Here’s the big irony in marketing. Even though you’re hyper-focused on your metrics and analytics, the process isn’t about you, it’s about them. Meaning your customers. Sure, you want to sell your product or service. But in order to get what you want, the process can’t be about you. Not anymore.

In his new book To Sell Is Human: The Surprising Truth About Moving Others, Daniel Pink writes about how to stop telling and start listening.

Truth: The Internet has become the great leveler in business across the board. We’ve gone from information asymmetry to information parity. No longer do salespeople have exclusive access to vital information. All it takes is a quick Google search; this is the era of preference marketing, and the customer holds all the cards. Pink says sales have changed more in the past ten years than in the previous 100.

Not only do we all know the same things, but in the process we have all becomeDanielPinkBook salespeople, according to Pink, who says that while officially one in nine Americans works in sales, unofficially, so do the other eight.

While Pink is not selling cars or medical equipment, he is nonetheless engaged in the process of coaxing stuff from others.

“Indeed,” writes Pink, “The vast majority of time I’m seeking resources other than money.
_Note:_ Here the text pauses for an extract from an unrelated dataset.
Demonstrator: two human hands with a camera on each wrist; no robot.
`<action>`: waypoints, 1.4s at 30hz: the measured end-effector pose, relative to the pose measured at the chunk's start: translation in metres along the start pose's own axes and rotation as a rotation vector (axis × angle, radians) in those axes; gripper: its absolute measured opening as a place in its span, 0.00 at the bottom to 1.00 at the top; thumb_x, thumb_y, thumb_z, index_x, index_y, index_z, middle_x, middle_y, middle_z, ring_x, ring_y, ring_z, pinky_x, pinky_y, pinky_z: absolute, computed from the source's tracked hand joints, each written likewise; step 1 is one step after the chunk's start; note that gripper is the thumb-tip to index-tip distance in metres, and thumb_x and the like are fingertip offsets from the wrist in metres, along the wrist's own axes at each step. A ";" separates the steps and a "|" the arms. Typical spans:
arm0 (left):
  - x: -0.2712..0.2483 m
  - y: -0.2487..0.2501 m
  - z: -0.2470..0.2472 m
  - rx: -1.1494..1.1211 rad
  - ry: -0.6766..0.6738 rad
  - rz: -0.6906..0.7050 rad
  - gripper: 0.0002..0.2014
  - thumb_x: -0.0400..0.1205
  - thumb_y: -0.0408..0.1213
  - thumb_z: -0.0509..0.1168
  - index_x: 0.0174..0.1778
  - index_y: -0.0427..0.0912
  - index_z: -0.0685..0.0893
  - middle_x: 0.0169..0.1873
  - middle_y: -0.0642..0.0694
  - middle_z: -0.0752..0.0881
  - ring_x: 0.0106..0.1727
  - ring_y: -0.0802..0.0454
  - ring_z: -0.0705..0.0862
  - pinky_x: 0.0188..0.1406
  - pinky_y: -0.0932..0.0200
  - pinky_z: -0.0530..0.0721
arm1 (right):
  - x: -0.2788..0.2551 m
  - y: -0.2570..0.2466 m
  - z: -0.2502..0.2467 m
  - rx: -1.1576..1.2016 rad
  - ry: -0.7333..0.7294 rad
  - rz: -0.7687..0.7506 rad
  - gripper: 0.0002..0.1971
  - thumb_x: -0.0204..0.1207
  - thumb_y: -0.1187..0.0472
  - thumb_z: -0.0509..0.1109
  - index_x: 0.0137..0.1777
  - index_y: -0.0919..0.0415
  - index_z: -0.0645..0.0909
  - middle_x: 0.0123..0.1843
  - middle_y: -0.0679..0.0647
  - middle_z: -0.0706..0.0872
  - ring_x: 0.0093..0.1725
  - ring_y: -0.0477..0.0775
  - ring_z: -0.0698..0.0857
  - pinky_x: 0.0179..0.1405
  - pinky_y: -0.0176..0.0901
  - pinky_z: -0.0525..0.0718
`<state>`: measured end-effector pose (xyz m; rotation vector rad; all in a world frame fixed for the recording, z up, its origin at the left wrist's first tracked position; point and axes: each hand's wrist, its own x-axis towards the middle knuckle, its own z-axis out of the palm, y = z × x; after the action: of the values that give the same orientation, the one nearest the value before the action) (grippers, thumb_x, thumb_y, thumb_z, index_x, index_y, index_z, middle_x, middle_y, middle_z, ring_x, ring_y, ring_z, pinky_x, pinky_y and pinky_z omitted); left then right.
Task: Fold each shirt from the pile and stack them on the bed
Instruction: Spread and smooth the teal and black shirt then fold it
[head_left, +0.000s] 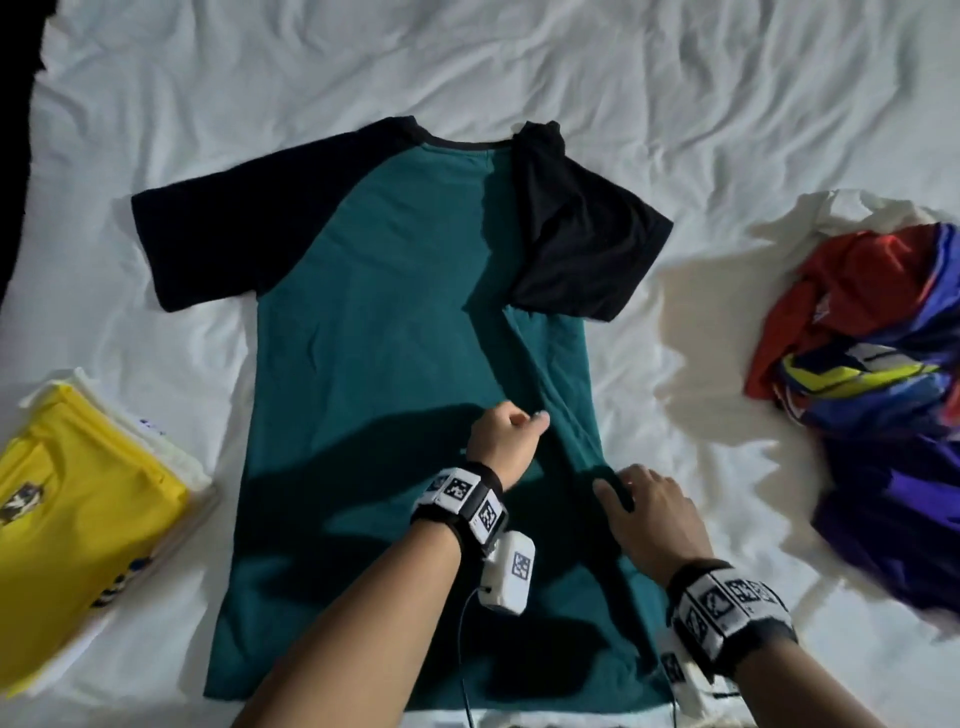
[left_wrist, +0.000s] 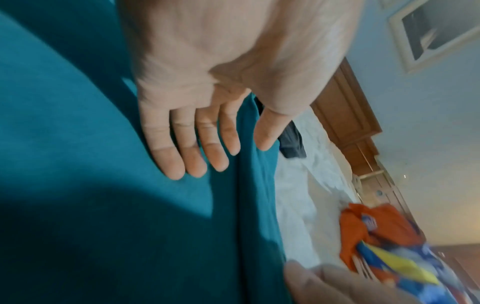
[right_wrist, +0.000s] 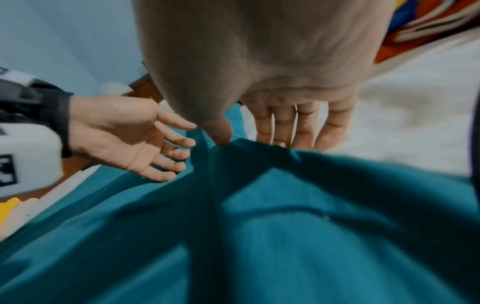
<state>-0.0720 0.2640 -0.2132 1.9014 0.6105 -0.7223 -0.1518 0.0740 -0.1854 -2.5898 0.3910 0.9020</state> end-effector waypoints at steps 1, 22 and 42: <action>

Can I get strangers to read an article, an old friend to help me solve a problem, or my nine-year-old son to take a shower after baseball practice?” At some level, we are engaged in nonsales selling. We share interesting images on Facebook. We persuade, we give and we get.

So what’s the big secret to the new selling? It’s listening. That’s right. Shutting up. While traditionally we think of ideal salespeople as extroverts, there turns out to be zero correlation between extroversion and lead conversion. Extroverts don’t listen very well. They tend to overwhelm. New research, according to Pink, puts the big money on a new kind of personality: the ambivert. Neither an extrovert nor an introvert, an ambivert is in between. They know when to speak and when to listen. They know when to push, and when to hold back.

The key to selling in this new reality is understanding how to conduct a conversation. Don’t be one of those hideous car dealers screaming at the top of their lungs; instead, interact with your customers like you actually care about them. Because if you don’t they will know it right away and they won’t give you the time of day.

Pink offers two exercises that will help you become a better listener. The first is borrowed from improvisational theater and is designed to help when a super clear pitch goes awry. Instead of responding, “Yes, but...” respond, “Yes, and....” The exercise forces you to spin the conversation in a positive direction, instead of simply refuting the speaker.

Second, suggests Pink, is a far more challenging but more telling exercise. Upon hearing an important bit of information or a potential client concern, try saying absolutely nothing for 15 seconds. Just look the speaker in the eye and listen. “The idea is that we tend to move too quickly,” explains Pink. “The best sales people know about listening, and one profound way to do that is to slow down.” You may not be able to last the entire 15 seconds, but it will give you a very clear path forward. It’s a path free of tricks, free of black hat SEO techniques, and free of the old bait and switch.

When you shift the focus to your customer, the benefits to your company will be immediate and profound.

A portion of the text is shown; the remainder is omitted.